Activity = You are asked to filter the data below and copy every line holding "start".
----
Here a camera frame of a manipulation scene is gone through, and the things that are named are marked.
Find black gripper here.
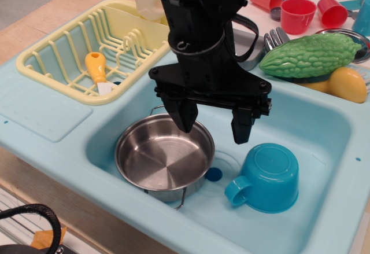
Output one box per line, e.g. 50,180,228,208
149,45,271,144

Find stainless steel pot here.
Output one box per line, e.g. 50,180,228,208
114,105,215,209

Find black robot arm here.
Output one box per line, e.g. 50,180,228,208
149,0,271,144

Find yellow dish drying rack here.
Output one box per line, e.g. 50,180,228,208
16,0,169,105

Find grey toy faucet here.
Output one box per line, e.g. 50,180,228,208
234,29,266,71

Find blue plastic mug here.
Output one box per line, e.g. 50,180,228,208
224,143,299,213

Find grey toy fork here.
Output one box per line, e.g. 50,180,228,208
264,27,290,53

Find green toy bitter gourd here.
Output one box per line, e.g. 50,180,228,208
259,33,361,78

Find red cup middle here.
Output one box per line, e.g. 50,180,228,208
280,0,317,35

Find yellow toy squash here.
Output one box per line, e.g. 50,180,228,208
299,67,369,104

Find red cup right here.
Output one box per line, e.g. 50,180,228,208
317,0,347,28

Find blue cup at edge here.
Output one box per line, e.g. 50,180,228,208
352,0,370,36

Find orange tape piece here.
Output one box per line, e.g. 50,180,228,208
30,230,54,250

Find yellow handled toy spatula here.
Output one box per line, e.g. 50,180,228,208
84,52,114,96

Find black braided cable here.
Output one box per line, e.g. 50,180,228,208
0,204,63,254

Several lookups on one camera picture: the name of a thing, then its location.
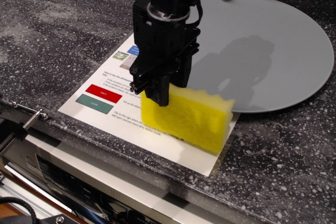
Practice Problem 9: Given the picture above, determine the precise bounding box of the laminated dishwasher instruction sheet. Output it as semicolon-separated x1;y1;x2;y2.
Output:
57;34;241;178

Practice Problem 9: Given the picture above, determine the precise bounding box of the metal clamp with spring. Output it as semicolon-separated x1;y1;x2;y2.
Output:
1;101;50;158

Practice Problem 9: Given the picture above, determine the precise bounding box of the black cable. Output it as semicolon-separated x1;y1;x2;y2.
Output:
0;196;44;224

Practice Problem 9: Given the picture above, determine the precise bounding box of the grey round plate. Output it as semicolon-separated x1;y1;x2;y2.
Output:
188;0;334;113

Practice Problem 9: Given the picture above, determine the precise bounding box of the yellow sponge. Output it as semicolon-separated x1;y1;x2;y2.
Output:
141;84;235;154

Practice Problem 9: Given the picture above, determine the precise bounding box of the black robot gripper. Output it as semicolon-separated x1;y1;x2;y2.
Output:
130;0;201;106

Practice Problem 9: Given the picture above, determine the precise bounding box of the black bracket with screw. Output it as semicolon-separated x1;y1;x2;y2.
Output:
39;214;77;224

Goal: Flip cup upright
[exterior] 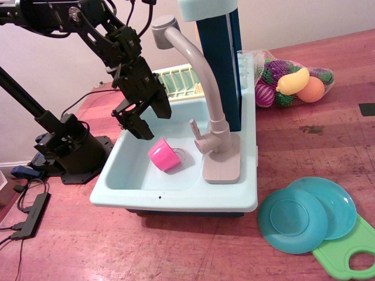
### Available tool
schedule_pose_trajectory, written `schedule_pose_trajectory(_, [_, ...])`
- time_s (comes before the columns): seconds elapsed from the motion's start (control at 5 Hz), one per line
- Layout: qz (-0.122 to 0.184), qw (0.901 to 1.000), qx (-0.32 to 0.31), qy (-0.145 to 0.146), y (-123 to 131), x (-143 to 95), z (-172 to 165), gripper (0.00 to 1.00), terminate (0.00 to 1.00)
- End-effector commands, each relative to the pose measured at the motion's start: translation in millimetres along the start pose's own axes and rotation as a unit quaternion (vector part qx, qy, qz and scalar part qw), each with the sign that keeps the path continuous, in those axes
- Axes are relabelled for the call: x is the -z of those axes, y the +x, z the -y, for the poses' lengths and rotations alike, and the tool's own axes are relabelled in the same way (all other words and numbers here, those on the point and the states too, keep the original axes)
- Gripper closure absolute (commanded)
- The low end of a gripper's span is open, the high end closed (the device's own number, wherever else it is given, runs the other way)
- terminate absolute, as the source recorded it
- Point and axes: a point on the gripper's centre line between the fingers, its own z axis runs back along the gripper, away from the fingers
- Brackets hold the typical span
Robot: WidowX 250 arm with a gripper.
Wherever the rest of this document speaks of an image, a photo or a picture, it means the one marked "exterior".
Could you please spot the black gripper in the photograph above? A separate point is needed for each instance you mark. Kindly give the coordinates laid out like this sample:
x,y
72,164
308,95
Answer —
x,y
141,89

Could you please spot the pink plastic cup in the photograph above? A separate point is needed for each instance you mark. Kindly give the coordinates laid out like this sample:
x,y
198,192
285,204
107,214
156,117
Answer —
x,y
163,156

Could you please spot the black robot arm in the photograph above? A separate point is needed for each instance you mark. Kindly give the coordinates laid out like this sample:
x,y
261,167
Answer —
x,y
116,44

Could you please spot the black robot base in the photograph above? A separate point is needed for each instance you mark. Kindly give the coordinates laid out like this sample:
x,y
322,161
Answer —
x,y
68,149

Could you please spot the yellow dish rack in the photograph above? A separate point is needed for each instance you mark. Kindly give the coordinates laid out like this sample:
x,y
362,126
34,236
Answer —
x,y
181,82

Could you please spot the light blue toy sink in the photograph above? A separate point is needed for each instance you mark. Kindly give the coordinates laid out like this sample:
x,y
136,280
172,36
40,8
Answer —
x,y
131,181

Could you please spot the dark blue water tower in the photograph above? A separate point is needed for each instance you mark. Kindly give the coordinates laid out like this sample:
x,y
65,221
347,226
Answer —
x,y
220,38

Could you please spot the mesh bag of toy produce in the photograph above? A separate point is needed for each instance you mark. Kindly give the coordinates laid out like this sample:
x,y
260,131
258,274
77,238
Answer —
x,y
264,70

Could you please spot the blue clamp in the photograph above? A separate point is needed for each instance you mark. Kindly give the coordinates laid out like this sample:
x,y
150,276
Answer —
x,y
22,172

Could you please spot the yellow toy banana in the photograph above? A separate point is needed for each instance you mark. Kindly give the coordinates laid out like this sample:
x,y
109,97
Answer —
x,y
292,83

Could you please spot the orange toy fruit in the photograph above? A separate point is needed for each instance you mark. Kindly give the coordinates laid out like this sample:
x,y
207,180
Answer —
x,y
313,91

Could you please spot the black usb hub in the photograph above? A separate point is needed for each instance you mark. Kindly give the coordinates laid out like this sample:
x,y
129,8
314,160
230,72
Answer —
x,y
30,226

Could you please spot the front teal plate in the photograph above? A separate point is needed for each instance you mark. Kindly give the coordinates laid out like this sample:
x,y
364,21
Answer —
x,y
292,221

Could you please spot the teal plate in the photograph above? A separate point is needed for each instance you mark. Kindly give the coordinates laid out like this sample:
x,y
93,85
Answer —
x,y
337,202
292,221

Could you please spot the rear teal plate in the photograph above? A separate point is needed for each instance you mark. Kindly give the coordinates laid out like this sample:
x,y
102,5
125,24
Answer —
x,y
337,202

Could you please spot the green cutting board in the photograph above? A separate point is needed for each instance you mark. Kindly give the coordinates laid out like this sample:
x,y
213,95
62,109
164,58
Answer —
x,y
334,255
----
Output for this task =
- time_s (comes before the columns): seconds elapsed from the motion's start (control at 5 Hz), one per line
- End-effector commands, each relative to the pose measured at the motion's start: translation in millimetres along the start pose's own axes and rotation as a unit quaternion (vector part qx, qy, qz and scalar part qw), each with the sign that keeps the path continuous, in those axes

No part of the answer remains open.